Print exactly the lines below between the line holding "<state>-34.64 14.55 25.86" and the line holding "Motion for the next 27", inclusive, and nothing more.

(Dataset excerpts)
━━━━━━━━━━━━━━━━━━━━

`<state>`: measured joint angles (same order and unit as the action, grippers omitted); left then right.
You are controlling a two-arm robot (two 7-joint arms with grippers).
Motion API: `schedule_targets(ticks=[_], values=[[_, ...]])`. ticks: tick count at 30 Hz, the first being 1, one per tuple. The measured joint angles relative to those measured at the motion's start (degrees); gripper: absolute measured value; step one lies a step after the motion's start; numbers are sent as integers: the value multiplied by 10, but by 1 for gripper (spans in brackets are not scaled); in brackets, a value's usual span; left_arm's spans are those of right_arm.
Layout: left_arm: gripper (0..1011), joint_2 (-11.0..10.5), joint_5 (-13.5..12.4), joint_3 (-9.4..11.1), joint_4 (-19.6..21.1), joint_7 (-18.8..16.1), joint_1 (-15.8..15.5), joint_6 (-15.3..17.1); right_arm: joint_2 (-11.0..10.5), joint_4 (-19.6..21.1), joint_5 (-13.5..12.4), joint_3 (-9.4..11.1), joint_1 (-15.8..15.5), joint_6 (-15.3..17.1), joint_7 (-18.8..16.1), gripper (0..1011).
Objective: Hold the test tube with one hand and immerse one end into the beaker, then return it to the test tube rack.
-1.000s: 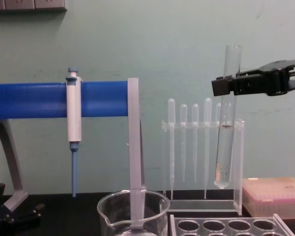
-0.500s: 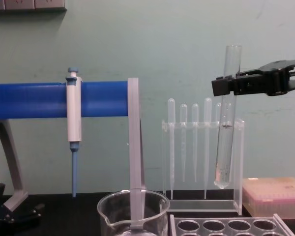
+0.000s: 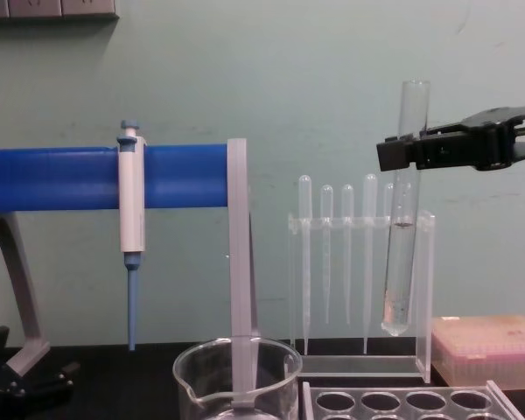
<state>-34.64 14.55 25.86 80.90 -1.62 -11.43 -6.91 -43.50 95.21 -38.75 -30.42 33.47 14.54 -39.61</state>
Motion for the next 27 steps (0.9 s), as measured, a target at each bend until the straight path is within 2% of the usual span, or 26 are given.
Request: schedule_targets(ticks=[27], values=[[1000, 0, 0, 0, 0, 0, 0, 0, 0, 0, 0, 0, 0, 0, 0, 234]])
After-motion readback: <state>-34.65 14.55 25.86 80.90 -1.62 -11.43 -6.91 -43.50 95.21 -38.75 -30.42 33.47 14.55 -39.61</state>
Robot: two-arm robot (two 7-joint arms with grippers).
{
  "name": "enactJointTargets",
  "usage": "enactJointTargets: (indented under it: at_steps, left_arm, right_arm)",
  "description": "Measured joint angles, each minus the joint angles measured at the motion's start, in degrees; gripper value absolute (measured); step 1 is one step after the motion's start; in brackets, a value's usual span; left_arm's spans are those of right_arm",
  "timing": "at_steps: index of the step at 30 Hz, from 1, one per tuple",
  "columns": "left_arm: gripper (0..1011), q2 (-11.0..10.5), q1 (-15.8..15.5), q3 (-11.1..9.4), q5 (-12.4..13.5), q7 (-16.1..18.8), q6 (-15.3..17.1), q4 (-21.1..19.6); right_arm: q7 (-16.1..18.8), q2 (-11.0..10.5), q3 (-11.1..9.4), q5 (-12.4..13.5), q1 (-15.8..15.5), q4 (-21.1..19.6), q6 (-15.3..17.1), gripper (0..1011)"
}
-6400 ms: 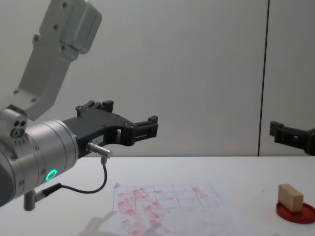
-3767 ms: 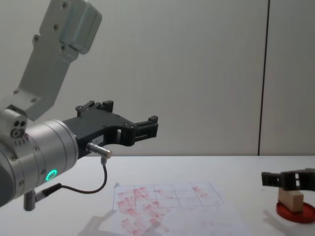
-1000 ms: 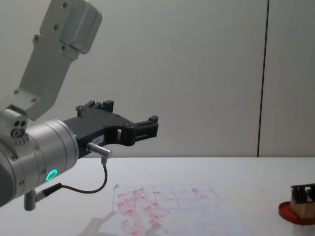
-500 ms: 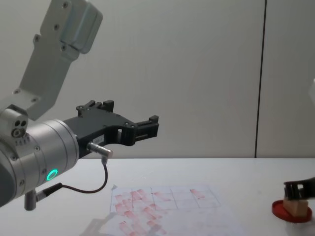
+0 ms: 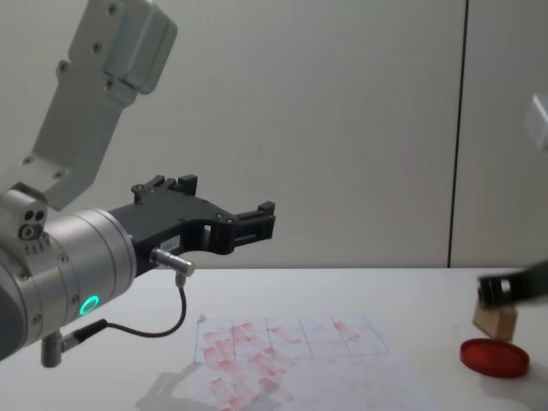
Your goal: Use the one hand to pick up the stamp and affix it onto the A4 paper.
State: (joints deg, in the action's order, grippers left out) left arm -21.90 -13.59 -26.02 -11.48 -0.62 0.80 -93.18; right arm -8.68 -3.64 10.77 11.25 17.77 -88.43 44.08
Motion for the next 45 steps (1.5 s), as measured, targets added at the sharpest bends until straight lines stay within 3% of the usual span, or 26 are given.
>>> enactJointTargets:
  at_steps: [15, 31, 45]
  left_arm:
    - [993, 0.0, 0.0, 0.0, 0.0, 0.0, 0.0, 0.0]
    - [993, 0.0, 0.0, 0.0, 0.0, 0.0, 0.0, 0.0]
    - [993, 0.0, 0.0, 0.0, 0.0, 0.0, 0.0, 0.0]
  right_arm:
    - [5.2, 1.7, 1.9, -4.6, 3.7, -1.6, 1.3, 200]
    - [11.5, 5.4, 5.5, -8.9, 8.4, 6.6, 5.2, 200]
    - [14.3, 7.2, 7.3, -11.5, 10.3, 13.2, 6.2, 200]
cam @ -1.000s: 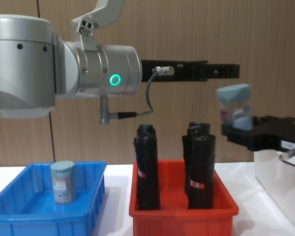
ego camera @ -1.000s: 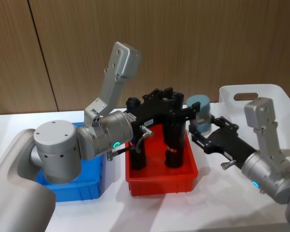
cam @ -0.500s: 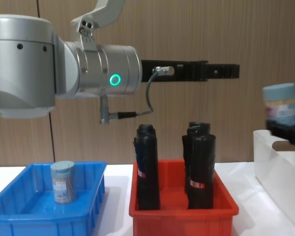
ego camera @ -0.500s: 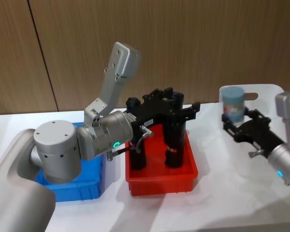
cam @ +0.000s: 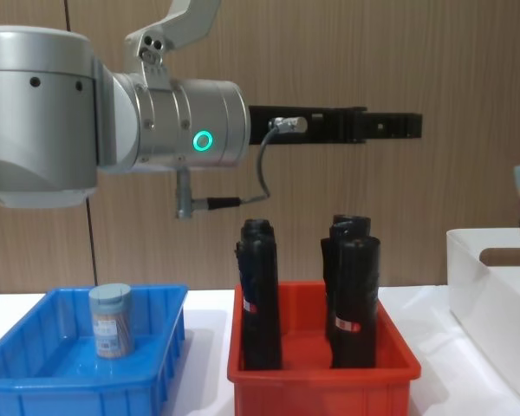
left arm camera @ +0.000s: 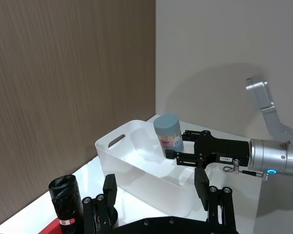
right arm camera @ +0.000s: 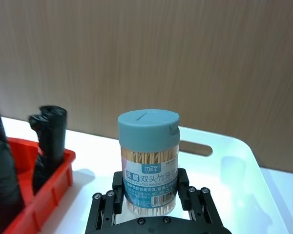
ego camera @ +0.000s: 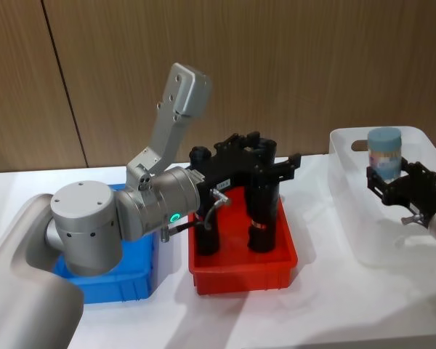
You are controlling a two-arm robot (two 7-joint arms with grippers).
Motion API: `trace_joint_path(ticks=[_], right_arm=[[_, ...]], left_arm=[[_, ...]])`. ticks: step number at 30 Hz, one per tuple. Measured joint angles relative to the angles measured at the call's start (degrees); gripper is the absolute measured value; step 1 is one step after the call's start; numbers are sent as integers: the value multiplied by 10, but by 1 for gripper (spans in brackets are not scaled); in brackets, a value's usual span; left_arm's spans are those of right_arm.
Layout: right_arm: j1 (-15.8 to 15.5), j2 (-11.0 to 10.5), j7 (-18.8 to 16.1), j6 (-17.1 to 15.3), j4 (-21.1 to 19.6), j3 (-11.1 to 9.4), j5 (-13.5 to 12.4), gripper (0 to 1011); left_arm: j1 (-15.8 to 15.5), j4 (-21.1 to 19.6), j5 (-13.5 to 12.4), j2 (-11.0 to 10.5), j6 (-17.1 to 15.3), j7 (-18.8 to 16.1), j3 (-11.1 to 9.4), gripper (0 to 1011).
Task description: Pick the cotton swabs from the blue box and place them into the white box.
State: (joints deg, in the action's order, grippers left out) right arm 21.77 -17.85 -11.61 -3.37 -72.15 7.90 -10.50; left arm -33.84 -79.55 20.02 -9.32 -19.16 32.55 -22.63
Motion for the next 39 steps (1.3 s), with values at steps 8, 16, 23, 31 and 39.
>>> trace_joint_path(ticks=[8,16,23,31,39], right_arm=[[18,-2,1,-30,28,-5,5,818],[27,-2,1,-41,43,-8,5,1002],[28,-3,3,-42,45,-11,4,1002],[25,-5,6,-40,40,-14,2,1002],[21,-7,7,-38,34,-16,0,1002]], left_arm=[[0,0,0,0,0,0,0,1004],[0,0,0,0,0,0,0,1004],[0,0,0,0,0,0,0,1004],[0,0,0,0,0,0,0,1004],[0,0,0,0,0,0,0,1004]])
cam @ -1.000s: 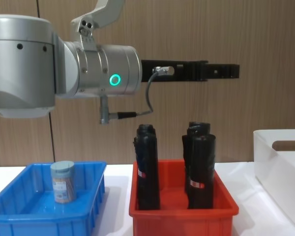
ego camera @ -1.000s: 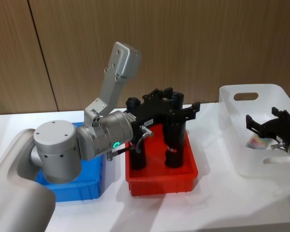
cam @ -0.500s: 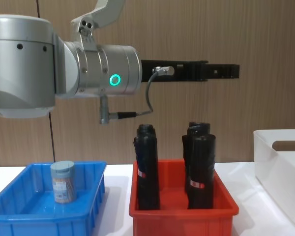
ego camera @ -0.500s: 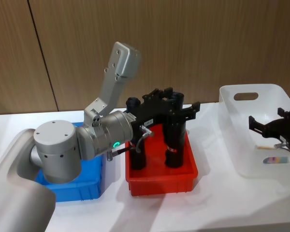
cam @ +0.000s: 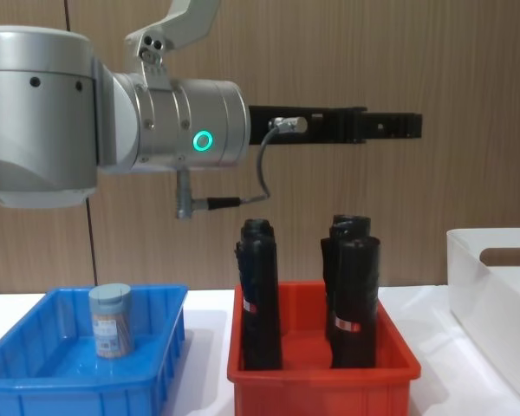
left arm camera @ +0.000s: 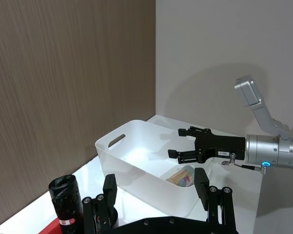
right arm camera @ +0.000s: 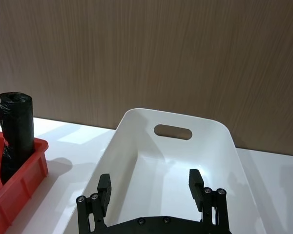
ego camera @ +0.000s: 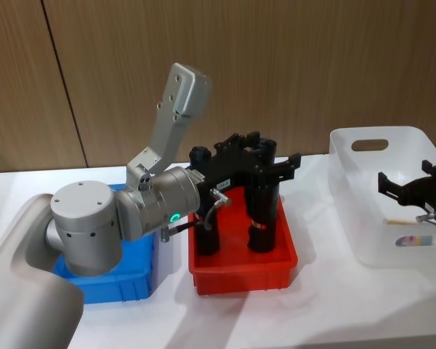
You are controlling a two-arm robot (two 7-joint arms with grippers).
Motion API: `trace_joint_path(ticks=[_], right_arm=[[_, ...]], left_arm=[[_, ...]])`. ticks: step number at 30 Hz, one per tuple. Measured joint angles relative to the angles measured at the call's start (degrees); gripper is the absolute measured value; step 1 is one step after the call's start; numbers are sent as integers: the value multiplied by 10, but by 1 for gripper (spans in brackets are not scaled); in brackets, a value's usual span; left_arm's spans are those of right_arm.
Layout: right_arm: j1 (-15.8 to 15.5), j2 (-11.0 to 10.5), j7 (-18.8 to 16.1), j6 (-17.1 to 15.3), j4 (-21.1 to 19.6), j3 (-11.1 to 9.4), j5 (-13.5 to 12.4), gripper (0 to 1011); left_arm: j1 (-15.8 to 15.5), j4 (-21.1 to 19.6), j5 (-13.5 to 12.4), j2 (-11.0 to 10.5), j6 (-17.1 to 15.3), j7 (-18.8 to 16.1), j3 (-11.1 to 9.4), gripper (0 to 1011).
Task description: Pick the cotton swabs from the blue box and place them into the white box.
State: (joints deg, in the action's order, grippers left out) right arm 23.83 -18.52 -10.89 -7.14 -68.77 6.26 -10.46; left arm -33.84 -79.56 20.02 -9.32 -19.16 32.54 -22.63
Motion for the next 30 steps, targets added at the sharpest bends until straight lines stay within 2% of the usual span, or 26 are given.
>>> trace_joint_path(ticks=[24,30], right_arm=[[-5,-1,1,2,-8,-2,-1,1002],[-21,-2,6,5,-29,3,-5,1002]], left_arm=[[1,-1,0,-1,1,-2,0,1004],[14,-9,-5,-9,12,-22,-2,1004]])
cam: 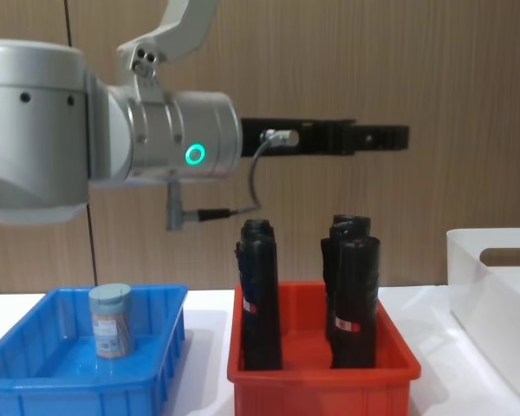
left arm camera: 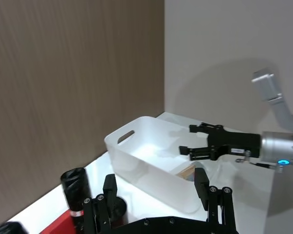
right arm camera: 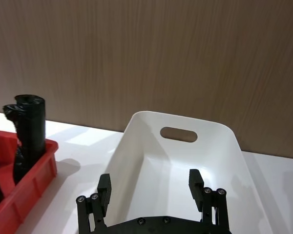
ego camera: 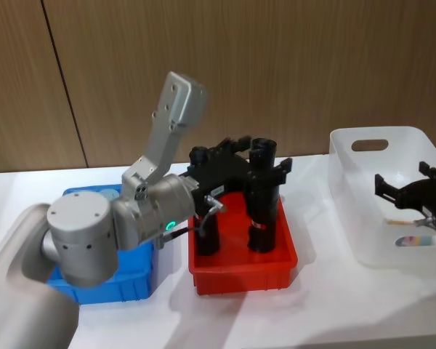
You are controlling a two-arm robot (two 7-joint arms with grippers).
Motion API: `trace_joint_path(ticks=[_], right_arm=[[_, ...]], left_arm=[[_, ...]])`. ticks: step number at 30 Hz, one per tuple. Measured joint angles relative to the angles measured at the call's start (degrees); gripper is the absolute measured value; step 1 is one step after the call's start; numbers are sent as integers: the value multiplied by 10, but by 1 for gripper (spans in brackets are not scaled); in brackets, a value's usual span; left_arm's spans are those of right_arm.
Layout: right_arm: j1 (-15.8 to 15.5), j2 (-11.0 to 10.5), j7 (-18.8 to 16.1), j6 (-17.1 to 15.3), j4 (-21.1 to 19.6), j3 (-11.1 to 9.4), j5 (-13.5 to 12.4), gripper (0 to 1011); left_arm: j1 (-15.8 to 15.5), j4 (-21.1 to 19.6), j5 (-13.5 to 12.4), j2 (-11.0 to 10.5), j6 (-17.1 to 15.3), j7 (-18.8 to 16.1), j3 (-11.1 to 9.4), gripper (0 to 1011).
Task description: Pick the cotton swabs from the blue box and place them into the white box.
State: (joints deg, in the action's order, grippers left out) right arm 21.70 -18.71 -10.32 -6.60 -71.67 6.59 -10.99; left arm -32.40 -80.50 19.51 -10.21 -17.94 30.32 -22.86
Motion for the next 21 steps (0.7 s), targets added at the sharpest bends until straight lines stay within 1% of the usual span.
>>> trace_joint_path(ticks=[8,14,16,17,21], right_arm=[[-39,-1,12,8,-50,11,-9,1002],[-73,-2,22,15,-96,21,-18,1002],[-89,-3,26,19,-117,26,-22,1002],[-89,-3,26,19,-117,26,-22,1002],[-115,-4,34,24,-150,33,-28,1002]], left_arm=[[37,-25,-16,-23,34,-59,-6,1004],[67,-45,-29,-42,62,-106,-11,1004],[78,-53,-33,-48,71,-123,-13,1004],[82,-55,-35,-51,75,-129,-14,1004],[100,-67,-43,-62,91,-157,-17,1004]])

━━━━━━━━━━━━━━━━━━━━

__SOLVED EXERCISE__
<state>-34.64 14.55 25.86 80.90 -1.62 -11.43 -6.91 -43.50 95.21 -38.75 -30.42 33.47 14.54 -39.61</state>
Motion for the next 27 steps (0.9 s), as measured, a target at each bend until the straight path is within 2% of the usual span, or 26 are given.

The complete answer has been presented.